Work instructions: From the records below, set down exactly the lines starting with the line that contains "Distance lens to pinch point: 79.2" and going on through the line that contains "4.8, 7.0, -5.3". Nothing else is wanted.

Recorded information:
*** Block opens ***

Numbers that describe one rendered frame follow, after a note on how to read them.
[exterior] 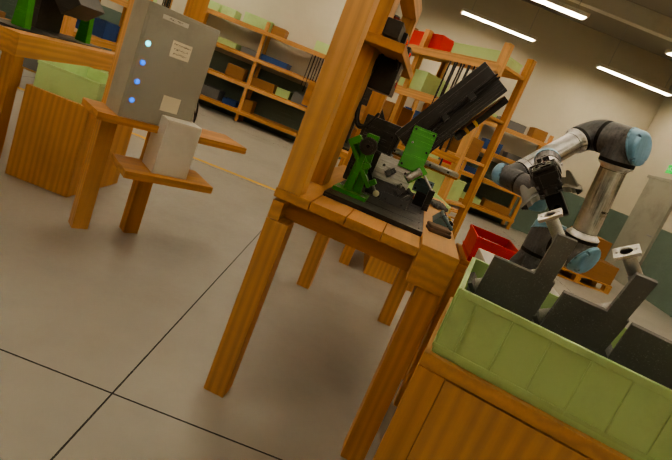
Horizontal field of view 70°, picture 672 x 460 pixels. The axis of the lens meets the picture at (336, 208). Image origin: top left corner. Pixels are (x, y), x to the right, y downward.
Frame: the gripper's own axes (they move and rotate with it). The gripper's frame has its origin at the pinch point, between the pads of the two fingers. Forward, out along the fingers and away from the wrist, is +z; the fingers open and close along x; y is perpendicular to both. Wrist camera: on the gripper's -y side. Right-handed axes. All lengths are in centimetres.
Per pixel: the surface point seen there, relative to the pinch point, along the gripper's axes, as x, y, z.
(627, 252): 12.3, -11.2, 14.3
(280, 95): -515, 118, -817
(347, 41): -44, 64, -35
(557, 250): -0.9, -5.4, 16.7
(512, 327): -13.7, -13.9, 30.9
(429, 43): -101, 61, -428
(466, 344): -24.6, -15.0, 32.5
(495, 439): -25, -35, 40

*** Block closes ***
*** Block opens ***

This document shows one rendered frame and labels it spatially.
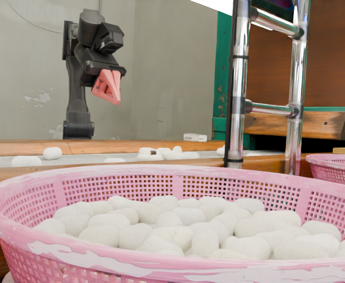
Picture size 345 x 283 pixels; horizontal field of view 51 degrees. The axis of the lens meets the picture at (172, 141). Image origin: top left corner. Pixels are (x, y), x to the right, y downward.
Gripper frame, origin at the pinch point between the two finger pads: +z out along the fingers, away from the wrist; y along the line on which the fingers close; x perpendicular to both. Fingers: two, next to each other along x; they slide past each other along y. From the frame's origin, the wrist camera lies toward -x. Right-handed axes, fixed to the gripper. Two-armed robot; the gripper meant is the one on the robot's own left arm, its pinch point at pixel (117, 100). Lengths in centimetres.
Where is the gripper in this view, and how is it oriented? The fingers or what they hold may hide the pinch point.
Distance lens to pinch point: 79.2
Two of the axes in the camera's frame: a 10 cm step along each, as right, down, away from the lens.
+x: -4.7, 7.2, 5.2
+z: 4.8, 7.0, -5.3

*** Block closes ***
*** Block opens ***

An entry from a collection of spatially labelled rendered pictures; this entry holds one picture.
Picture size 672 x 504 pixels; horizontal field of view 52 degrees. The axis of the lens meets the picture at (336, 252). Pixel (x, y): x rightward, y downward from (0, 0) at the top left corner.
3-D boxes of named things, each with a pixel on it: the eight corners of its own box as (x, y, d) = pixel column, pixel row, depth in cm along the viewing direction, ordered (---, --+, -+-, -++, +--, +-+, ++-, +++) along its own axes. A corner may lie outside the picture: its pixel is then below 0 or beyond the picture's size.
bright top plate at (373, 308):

*** Block closes ***

Finished exercise:
Distance lens to pinch point: 79.2
Two of the axes in the camera's frame: a 10 cm step along each, as right, down, away from the lens.
+x: -4.7, 7.2, 5.2
+z: 4.8, 7.0, -5.3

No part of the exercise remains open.